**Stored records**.

# # # # # # #

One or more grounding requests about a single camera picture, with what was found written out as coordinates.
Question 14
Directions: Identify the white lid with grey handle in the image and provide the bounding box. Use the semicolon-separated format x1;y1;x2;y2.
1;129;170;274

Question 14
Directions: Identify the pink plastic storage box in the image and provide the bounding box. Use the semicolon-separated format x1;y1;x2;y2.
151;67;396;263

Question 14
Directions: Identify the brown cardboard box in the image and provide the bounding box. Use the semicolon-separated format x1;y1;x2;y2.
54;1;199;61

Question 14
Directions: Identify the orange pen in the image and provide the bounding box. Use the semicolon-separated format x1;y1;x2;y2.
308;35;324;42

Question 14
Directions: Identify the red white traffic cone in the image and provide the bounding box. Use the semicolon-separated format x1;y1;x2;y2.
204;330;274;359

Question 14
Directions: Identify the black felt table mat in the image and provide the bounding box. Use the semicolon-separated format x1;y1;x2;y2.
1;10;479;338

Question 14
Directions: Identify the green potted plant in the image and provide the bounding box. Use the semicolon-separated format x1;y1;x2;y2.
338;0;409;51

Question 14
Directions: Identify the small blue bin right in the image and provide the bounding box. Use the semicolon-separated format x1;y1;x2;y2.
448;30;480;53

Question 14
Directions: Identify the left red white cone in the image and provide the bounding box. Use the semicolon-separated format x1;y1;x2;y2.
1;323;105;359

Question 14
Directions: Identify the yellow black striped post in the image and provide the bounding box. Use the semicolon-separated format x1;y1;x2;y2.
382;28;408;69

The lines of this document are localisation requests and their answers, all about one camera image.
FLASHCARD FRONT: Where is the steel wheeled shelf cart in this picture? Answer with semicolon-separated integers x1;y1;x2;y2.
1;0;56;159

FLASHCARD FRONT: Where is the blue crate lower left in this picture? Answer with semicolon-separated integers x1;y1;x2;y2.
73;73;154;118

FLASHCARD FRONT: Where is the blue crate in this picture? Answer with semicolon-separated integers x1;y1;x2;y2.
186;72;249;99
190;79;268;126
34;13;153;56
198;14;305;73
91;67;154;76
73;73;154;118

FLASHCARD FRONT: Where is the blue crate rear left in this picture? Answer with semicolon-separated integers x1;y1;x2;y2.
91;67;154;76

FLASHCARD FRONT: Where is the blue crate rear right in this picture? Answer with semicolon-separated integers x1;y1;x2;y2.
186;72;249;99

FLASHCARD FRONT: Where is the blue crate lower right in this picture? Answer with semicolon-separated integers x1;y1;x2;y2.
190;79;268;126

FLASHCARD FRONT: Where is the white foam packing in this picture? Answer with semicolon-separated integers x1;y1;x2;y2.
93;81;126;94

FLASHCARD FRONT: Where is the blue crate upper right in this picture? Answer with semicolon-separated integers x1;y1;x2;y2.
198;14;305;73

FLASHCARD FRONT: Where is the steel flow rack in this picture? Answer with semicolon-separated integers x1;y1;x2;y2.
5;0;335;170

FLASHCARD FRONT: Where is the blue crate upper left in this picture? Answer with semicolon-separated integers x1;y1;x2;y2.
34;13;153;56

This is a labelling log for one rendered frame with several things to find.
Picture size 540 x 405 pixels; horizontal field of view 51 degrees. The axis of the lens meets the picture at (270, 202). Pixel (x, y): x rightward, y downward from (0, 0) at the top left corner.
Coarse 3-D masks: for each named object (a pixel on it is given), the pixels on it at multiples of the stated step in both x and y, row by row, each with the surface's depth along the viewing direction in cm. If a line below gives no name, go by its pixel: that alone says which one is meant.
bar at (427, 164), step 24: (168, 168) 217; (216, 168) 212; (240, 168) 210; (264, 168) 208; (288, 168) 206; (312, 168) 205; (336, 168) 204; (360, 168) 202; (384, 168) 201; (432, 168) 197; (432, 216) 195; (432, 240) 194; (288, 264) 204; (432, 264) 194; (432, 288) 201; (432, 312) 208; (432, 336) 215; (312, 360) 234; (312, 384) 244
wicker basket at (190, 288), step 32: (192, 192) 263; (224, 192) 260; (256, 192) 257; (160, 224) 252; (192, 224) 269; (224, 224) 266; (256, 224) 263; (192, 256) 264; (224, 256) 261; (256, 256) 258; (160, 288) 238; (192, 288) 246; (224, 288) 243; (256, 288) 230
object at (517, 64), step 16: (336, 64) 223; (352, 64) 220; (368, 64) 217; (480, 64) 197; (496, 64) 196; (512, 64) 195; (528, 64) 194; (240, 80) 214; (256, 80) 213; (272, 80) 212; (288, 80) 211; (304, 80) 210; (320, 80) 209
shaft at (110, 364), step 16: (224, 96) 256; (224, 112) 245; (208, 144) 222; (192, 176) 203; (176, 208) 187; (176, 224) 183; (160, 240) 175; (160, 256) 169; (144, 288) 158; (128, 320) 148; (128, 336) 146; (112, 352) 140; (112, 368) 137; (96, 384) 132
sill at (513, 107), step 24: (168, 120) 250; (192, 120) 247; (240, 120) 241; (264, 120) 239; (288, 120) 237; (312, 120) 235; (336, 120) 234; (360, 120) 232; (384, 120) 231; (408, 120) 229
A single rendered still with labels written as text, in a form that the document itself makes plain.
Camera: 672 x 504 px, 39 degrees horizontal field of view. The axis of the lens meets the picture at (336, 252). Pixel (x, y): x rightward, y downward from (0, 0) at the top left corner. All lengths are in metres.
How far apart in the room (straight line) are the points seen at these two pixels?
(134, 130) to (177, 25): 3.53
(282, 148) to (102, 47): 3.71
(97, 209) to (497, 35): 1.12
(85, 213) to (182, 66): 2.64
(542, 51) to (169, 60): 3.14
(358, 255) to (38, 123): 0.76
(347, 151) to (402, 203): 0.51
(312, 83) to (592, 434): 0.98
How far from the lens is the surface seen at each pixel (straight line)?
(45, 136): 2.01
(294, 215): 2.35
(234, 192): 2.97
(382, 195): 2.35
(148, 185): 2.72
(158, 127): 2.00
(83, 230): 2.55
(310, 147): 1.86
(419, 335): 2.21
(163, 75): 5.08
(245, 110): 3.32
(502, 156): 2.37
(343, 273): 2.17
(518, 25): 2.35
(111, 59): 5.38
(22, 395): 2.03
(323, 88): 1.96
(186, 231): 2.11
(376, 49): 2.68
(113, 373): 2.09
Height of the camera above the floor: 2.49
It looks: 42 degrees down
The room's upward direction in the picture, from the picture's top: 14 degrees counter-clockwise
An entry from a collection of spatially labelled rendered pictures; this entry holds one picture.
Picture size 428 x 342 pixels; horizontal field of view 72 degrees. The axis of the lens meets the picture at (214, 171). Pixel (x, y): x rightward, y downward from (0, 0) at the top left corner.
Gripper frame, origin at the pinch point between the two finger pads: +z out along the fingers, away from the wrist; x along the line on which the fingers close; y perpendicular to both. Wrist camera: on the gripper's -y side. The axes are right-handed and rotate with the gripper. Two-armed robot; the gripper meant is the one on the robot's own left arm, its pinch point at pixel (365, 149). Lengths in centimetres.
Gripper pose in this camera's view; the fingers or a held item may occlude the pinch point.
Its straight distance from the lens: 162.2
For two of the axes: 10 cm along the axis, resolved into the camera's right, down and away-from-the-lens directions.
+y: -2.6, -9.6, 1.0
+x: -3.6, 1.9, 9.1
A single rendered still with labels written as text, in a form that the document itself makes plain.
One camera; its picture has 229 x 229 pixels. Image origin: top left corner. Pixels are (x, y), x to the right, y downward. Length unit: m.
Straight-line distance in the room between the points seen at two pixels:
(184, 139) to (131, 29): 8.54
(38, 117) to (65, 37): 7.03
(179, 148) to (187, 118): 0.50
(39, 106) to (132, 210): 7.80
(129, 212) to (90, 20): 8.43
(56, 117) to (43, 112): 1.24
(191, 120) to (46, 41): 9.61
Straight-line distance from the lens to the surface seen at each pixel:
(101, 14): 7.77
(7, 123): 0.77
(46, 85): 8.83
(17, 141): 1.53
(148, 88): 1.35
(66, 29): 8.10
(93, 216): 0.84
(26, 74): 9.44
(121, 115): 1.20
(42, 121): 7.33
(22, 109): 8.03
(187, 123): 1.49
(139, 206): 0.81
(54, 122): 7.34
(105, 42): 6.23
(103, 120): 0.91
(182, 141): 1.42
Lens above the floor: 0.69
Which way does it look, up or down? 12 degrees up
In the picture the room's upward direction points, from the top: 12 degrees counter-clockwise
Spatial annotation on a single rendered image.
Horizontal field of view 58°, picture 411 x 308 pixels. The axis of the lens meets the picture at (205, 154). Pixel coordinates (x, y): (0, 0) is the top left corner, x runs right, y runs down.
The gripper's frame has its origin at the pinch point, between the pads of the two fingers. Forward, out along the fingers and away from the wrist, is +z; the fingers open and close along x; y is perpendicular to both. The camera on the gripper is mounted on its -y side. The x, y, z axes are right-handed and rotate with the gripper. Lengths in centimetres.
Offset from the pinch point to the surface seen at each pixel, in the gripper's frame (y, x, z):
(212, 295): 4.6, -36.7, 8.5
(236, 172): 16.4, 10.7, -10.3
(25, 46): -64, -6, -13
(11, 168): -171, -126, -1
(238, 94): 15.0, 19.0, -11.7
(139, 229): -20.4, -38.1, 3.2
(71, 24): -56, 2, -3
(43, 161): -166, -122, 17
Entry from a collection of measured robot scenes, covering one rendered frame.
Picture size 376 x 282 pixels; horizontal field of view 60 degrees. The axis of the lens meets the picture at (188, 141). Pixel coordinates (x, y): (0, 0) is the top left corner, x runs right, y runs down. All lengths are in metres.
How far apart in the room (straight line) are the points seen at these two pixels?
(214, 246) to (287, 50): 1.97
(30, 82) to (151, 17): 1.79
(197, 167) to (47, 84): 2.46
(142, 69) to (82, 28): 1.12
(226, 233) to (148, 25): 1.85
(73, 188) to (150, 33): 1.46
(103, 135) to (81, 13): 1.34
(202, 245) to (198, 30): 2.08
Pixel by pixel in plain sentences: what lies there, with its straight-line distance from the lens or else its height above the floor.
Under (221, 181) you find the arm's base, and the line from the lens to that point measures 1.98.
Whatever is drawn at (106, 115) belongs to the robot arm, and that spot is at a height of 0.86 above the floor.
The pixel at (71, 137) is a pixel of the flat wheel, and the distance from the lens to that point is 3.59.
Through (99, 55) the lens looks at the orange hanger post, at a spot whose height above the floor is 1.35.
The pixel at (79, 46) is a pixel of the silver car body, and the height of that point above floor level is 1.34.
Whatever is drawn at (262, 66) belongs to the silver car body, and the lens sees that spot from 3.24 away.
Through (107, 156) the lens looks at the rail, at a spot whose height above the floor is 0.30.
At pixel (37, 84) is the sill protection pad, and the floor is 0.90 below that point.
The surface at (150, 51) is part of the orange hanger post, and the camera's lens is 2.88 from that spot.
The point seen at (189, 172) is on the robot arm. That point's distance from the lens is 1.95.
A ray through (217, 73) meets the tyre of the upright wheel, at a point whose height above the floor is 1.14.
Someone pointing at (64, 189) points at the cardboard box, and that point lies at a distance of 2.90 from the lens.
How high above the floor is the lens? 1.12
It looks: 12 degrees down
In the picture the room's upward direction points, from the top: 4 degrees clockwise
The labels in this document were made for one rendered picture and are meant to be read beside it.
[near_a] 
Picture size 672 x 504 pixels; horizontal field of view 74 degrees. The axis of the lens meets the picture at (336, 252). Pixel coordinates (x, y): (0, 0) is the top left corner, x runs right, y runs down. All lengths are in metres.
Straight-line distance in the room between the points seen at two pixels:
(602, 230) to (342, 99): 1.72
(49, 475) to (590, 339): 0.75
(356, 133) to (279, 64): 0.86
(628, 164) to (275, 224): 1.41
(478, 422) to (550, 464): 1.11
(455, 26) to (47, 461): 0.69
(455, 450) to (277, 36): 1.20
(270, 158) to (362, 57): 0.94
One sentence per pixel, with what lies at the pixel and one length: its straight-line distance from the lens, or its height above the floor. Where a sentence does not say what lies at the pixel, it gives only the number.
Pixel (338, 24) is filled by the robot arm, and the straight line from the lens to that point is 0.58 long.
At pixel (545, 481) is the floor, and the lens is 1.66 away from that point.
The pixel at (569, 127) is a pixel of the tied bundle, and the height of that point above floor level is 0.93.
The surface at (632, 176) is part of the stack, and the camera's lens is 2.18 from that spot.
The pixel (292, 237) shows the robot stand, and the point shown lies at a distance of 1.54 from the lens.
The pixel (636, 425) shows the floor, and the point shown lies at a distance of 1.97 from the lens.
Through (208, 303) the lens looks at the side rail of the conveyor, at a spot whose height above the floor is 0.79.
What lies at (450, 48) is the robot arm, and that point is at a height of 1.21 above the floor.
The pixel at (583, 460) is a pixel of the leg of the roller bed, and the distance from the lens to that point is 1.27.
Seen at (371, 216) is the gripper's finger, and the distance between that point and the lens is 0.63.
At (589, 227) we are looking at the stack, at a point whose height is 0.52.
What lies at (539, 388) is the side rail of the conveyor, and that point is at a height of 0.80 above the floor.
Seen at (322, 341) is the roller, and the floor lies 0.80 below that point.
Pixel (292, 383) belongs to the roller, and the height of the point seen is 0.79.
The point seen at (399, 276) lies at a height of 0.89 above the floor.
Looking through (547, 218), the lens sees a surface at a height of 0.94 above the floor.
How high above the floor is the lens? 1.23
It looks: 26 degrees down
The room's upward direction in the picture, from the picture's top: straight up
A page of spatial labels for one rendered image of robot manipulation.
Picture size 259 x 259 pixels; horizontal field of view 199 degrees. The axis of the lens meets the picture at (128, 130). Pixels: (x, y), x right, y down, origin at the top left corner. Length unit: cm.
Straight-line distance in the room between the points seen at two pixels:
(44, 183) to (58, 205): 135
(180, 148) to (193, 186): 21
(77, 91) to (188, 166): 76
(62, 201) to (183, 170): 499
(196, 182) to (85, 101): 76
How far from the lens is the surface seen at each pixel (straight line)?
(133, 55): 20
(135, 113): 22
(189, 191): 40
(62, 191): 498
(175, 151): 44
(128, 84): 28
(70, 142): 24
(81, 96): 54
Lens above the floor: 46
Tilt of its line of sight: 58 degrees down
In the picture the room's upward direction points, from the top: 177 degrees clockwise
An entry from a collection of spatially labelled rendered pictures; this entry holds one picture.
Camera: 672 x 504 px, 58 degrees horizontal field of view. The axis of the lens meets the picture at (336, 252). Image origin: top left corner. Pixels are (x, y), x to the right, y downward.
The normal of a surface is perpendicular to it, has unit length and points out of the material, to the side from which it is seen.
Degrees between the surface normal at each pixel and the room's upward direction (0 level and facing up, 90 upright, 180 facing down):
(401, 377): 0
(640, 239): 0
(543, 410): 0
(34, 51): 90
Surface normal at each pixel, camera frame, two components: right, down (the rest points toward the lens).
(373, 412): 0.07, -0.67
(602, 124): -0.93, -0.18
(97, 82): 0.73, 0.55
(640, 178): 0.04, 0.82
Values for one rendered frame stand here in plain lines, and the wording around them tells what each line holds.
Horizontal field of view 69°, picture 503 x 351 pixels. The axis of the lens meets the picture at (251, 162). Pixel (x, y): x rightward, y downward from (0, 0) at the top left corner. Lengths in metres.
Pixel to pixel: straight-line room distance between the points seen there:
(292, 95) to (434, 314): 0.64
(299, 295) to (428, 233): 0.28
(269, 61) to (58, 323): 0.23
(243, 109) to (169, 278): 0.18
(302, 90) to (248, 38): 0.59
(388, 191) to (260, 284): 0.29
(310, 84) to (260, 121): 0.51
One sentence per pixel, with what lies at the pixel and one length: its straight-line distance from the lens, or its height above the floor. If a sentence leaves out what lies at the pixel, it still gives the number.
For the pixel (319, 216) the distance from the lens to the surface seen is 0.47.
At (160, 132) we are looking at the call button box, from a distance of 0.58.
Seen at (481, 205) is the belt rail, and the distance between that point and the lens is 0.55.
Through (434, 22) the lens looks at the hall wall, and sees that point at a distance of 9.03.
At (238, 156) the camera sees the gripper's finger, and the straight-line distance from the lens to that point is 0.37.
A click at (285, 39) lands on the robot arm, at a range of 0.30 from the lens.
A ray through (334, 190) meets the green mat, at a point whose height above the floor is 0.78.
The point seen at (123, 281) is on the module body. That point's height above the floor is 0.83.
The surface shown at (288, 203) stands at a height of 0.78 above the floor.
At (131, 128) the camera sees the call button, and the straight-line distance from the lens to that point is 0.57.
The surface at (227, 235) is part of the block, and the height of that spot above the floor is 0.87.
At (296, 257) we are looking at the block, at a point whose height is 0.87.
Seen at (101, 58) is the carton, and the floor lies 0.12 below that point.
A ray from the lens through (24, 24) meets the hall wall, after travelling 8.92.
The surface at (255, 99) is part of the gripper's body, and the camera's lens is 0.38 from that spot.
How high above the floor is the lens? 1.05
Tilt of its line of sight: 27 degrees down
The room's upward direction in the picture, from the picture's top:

# # # # # # #

Set down, exactly as they appear above, all lines from the one that has "The labels in" down to the one that has "At pixel (545, 481)", including those two and no others.

**RESPONSE TO THIS TASK**.
The labels in this document were made for one rendered picture and are meant to be read beside it.
[near_a] 
Picture size 672 x 504 pixels; horizontal field of view 74 degrees. The axis of the lens meets the picture at (336, 252). Pixel coordinates (x, y): (0, 0) is the top left corner, x runs right, y runs down. All lengths are in metres.
Straight-line distance in the room between the points seen at two pixels:
(602, 230) to (342, 99): 1.72
(49, 475) to (590, 339): 0.75
(356, 133) to (279, 64): 0.86
(628, 164) to (275, 224): 1.41
(478, 422) to (550, 464): 1.11
(455, 26) to (47, 461): 0.69
(455, 450) to (277, 36): 1.20
(270, 158) to (362, 57): 0.94
One sentence per pixel, with what lies at the pixel and one length: its straight-line distance from the lens, or its height above the floor. Where a sentence does not say what lies at the pixel, it gives only the number.
Pixel (338, 24) is filled by the robot arm, and the straight line from the lens to that point is 0.58 long.
At pixel (545, 481) is the floor, and the lens is 1.66 away from that point.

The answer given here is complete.